## [TASK BRIEF]
Every line below from the one with "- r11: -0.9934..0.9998" through the one with "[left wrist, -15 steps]" should be retyped exactly, both ends included; no other lines and no pictures.
[Start of Attachment]
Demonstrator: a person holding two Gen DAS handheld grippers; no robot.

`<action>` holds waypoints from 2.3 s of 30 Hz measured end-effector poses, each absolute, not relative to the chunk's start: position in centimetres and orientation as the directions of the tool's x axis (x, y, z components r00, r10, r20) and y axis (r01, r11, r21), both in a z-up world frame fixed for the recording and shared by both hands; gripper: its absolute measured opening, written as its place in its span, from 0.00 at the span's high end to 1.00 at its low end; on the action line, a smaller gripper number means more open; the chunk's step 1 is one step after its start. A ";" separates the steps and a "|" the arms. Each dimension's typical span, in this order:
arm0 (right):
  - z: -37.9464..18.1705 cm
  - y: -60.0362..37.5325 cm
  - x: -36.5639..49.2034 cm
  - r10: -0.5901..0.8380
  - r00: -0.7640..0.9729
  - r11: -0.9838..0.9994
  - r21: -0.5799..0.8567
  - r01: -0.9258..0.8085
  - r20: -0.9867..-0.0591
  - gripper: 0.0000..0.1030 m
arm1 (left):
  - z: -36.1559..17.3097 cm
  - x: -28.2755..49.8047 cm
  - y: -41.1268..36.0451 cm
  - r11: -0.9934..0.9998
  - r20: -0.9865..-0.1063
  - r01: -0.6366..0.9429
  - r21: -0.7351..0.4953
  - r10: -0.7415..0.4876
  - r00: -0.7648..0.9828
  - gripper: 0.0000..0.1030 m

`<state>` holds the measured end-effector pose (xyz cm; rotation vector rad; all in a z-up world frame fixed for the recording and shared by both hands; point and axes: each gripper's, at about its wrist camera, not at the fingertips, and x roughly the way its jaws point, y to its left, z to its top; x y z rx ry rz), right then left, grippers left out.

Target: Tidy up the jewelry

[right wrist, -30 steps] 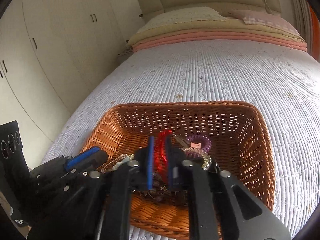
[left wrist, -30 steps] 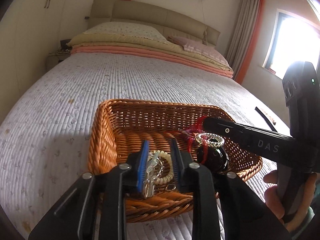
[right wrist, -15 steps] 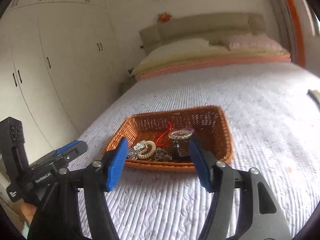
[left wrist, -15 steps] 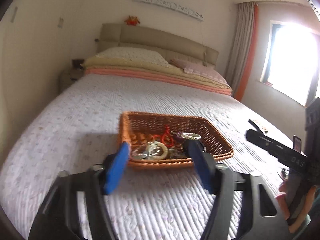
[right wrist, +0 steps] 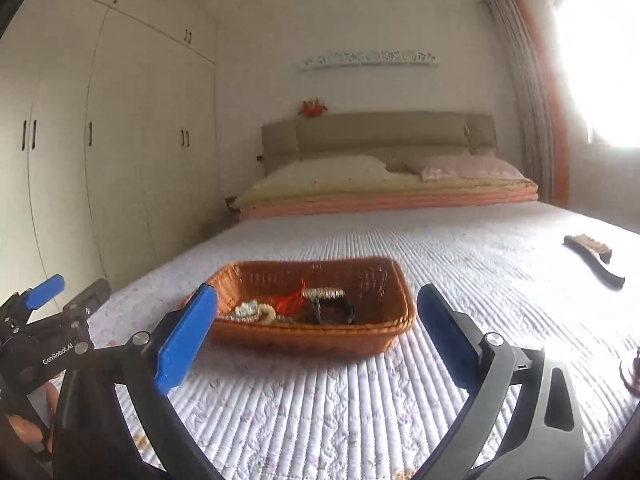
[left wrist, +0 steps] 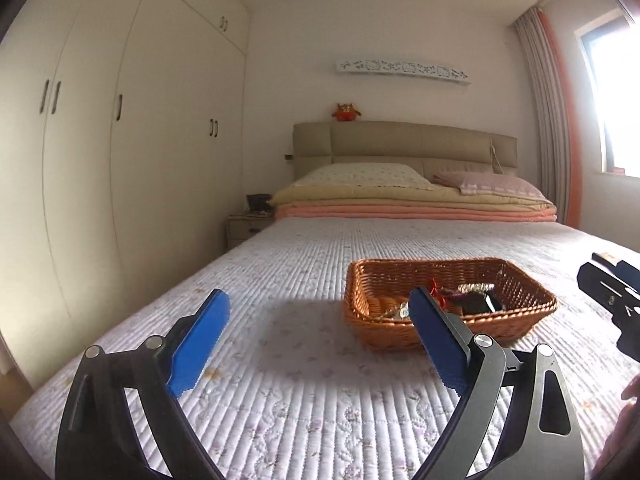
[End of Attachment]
## [SOLUTION TO THIS TASK]
  - r11: -0.9934..0.9998
  - r20: -0.9865..-0.1063
  - r01: -0.6366..0.9429
  - r21: -0.7351..0.4953
  - r10: -0.7415..0.4876
  - r00: -0.7648..0.9828
  - gripper: 0.0000..0.1030 m

`<state>` holds the measured end-effector pose (xyz cm; rotation vector rad; all in a z-up world frame fixed for the recording and shared by both hands; point and axes: each gripper's, at about its wrist camera, not at the fingertips, and x roughly the way its jaws point, y to its left, z to its top; x y z rx ry rz), right then left, grippers left out.

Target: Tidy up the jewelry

[right wrist, -30 steps] 
[left wrist, -30 steps] 
[right wrist, -15 steps] 
[left wrist, -15 steps] 

Nothing remains to be done, and the exercise is complete.